Unique to the AFIP was the Department of Radiologic Pathology, which pursued the interface between diagnostic radiology and anatomic pathology. This department was responsible for a course staffed and attended by most of the US trained radiologists during their residency. A by-product was a repository of medical cases having extensive radiological images and pathological slides, a great source for studies in this field.

The educational mission of the Institute consisted of formal courses providing continuing medical education (CME) credits for postgraduate medical personnel. A number of these courses had microscope slide study sets for individual examination by the participants as well as authoritative lectures by the AFIP and visiting staff. Fellowships were available as were one-month visits to individual departments.

Building 54, the building occupied by AFIP on the Walter Reed Campus, is unique in that it was designed to be atomic bombproof in 1951. It has no windows and walls are said to be 8-ft thick.

==AFIP and international standardization==
The AFIP played a critical role in the standardization of pathologic diagnosis of tumors.
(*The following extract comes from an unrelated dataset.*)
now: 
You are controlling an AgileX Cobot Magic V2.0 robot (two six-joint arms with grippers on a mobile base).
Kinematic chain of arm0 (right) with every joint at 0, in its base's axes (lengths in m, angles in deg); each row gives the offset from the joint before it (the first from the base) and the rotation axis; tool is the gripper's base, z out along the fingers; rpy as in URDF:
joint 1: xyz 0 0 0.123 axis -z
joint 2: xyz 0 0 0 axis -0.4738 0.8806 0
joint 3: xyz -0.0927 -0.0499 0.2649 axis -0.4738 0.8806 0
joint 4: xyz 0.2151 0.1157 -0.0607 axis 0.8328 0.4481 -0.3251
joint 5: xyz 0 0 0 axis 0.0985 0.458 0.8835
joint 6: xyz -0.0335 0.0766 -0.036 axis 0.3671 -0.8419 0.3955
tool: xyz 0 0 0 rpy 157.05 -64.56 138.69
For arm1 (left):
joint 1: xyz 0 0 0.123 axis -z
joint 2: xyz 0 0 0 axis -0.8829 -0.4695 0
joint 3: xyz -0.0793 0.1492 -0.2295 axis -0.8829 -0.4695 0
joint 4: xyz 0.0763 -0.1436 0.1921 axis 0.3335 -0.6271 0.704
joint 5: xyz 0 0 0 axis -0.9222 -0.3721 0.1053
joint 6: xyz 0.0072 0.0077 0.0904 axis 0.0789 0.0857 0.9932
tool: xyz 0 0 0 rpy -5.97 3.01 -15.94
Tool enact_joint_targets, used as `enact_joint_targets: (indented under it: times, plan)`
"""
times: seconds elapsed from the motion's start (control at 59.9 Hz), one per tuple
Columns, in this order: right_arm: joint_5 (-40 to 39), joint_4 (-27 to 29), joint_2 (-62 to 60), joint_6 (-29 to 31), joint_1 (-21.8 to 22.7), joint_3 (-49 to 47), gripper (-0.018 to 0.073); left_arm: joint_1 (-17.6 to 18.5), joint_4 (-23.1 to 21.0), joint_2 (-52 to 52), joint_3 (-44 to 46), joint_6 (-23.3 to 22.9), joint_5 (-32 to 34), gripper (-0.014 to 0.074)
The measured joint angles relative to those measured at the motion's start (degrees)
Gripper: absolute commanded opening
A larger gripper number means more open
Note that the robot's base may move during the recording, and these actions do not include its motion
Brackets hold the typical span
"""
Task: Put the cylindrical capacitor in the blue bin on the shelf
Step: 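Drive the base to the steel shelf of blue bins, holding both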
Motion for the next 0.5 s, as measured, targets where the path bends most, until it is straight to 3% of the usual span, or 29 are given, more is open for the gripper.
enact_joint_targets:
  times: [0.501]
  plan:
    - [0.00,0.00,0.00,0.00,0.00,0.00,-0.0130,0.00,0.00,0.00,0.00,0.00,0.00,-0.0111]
This was mainly the result of the participation of AFIP staff as panel members and reference center heads in the International Histological Classification of Tumors (IHCT) series of the World Health Organization (WHO). WHO reference and collaborating centers were established at the AFIP in a number of subjects aimed at international standardization of tumor nomenclature, classification, and diagnostic criteria. AFIP staff contributed the largest number of IHCT panel members than any other institution. AFIP staff played key roles in the Tumor Node Metastasis (TNM) project of the Union for International Cancer Control (UICC). The AFIP Atlases of Tumor Pathology, published by the American Registry of Pathology were, and still are, monumental contributions to standards in diagnosis throughout the world.

==Disestablishment==
The Base Realignment and Closure proposal for 2005 included a realignment of the Walter Reed Army Medical Center campus that had as one element the disestablishment of AFIP with relocation of its "military relevant functions" to the National Naval Medical Center (NNMC), Bethesda, Maryland; Dover AFB, Delaware; and Fort Sam Houston, Texas.

The implications of the BRAC and reaction to it by the pathology world resulted in congressional legislation in the National Defense Authorization Act of 2008 (NDAA 2008)[section 722] establishing a Joint Pathology Center (JPC). This recognized the significant contributions of the AFIP and mandated the JPC to assume many of AFIP's responsibilities in consultation, education, and research, as well as the modernization of its unique tissue repository. AFIP shut its doors on September 15, 2011.

==Continuation as American Institute of Radiologic Pathology==
Recognizing the educational value of the radiology-pathology correlation course and corresponding vast database of cases, the American College of Radiology has been instrumental in creating the American Institute of Radiologic Pathology (AIRP) to allow continuation of the radiology-pathology course. The first course of the AIRP began in January 2011.

== Building status and future ==
Following the WRAMC's closure in 2011, the AFIP building and other space totaling 12 acres was given to Children's National Hospital to establish its Research & Innovation Campus. When completed, the campus will host a wide variety of medical research, as well as biomedical incubator space and a primary care clinic.

Renovation work started in 2018 and the first phase of the project opened in 2021.